Reproduce nothing but the lines from the one with "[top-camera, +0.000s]" down to the last line of the data below.

════════════════

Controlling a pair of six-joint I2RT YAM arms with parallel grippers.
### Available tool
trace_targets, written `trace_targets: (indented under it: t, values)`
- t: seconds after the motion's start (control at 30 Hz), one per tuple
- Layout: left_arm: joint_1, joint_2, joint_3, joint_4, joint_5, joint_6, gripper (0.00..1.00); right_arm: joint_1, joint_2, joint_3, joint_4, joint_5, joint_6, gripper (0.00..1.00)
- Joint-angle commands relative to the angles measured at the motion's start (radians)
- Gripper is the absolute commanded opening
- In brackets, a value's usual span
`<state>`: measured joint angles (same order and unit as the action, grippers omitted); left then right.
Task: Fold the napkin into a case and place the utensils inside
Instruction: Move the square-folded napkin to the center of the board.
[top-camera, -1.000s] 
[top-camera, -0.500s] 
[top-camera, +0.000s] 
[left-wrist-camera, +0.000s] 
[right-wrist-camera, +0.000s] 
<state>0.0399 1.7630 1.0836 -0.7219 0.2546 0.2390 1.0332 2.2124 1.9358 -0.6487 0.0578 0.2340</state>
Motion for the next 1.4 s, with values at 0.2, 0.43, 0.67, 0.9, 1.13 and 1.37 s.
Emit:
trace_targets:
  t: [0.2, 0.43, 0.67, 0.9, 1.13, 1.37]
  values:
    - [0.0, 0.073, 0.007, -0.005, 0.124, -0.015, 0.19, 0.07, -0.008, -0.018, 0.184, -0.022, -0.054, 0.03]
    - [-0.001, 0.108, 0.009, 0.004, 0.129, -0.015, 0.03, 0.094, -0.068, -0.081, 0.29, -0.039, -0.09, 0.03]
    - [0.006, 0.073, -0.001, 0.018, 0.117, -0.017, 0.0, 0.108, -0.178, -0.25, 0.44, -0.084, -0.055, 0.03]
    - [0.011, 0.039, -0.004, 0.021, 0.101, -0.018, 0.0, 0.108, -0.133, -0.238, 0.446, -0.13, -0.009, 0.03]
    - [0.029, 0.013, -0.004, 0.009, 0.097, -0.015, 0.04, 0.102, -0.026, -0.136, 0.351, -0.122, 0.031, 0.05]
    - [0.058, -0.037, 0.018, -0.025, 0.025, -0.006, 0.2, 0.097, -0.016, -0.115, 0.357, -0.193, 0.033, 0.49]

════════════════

*ANSWER SPACE*.
[top-camera, +0.000s] 
[left-wrist-camera, +0.000s] 
[right-wrist-camera, +0.000s] 
<state>0.0399 1.7630 1.0836 -0.7219 0.2546 0.2390 1.0332 2.2124 1.9358 -0.6487 0.0578 0.2340</state>
Motion for the next 1.4 s, with values at 0.2, 0.43, 0.67, 0.9, 1.13 and 1.37 s.
Emit:
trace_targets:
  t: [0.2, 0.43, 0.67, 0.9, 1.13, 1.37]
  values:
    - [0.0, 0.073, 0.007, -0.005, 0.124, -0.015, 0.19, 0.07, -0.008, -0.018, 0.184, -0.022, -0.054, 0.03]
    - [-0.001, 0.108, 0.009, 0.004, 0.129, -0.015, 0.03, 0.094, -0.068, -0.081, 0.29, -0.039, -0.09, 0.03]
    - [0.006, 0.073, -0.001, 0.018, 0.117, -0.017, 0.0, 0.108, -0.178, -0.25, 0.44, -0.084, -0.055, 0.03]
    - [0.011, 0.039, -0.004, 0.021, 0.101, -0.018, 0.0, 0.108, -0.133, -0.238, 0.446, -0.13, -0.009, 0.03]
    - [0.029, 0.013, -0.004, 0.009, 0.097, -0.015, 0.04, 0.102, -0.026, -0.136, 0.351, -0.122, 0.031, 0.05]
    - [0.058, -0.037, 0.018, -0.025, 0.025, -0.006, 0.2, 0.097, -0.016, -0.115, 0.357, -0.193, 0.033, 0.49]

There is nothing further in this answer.